Der US-Geheimdienst NSA will mit allen Mitteln einen zweiten Fall Edward Snowden verhindern.

Nach den Enthüllungen des Computerspezialisten über die umfassende amerikanische Internet- und Telefonspionage soll nun die Zahl der Systemadministratoren bei der Behörde «um 90 Prozent» reduziert werden. Das sagte NSA-Chef Keith Alexander nach Angaben des Fernsehsenders CNBC am Donnerstag auf einer Sicherheitskonferenz in New York. Die Aufgaben sollten soweit wie möglich automatisiert werden, damit weniger Menschen in Kontakt mit sensiblen Informationen kämen. Die NSA beschäftigt derzeit rund 1000 Systemadministratoren.

Diese IT-Experten verwalten Computernetzwerke und haben damit weitreichenden Zugriff auf alle Daten, die über diese Netzwerke laufen. Snowden hatte selbst als ein solcher Systemadministrator gearbeitet.

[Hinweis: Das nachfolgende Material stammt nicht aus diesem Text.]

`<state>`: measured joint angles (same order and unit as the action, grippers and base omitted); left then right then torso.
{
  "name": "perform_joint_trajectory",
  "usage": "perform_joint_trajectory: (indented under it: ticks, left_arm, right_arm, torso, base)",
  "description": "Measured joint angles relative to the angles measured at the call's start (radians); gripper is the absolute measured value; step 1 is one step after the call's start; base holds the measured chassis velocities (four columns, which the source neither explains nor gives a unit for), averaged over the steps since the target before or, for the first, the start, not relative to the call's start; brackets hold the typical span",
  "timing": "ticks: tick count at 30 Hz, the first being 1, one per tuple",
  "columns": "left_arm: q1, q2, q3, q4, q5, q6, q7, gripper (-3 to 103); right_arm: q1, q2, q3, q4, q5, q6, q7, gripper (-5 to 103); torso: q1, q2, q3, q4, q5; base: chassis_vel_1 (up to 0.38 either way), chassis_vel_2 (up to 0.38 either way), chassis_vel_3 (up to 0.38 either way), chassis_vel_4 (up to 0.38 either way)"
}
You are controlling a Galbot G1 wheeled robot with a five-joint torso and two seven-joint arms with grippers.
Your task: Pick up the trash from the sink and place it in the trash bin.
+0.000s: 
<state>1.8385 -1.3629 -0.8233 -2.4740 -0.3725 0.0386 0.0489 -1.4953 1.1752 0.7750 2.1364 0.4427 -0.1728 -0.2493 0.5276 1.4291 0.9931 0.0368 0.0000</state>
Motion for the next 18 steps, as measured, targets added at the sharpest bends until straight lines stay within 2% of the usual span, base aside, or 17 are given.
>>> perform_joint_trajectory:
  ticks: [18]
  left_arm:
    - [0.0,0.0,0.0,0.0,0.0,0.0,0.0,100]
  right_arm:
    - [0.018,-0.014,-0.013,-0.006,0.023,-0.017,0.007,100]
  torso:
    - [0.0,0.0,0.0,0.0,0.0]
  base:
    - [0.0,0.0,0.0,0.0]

In seinem ersten Interview mit der britischen Zeitung «Guardian» hatte er beschrieben, wie ein Systemadministrator eine viel breitere Übersicht über das Geschehen erhalte als ein «durchschnittlicher Angestellter», der im Laufe seiner Karriere «nur ein oder zwei beunruhigende Vorfälle» mitbekomme. «Wenn Du alles einsehen kannst, dann siehst Du sowas häufiger und Du erkennst, dass einige dieser Dinge eigentlich einen Missbrauch darstellen.»

NSA-Chef Alexander versucht seit dem Hochkochen des Skandals, Sicherheitslecks zu stopfen. So führte er das Vier-Augen-Prinzip bei sensiblen Informationen ein, also dass ein zweiter Mitarbeiter den Zugriff absegnen muss. Denn Snowden war es gelungen, Dokumente mit detailreichen Beschreibungen der US-Spionageprogramme mitzunehmen. «Die furchteinflößendste Bedrohung sind die Systemadministratoren», hatte Sicherheitsspezialist Eric Chiu von der Firma Hytrust der «New York Times» nach den ersten Enthüllungen durch Snowden gesagt. «Systemadministratoren haben einen gottgleichen Zugriff auf Systeme, die sie verwalten.»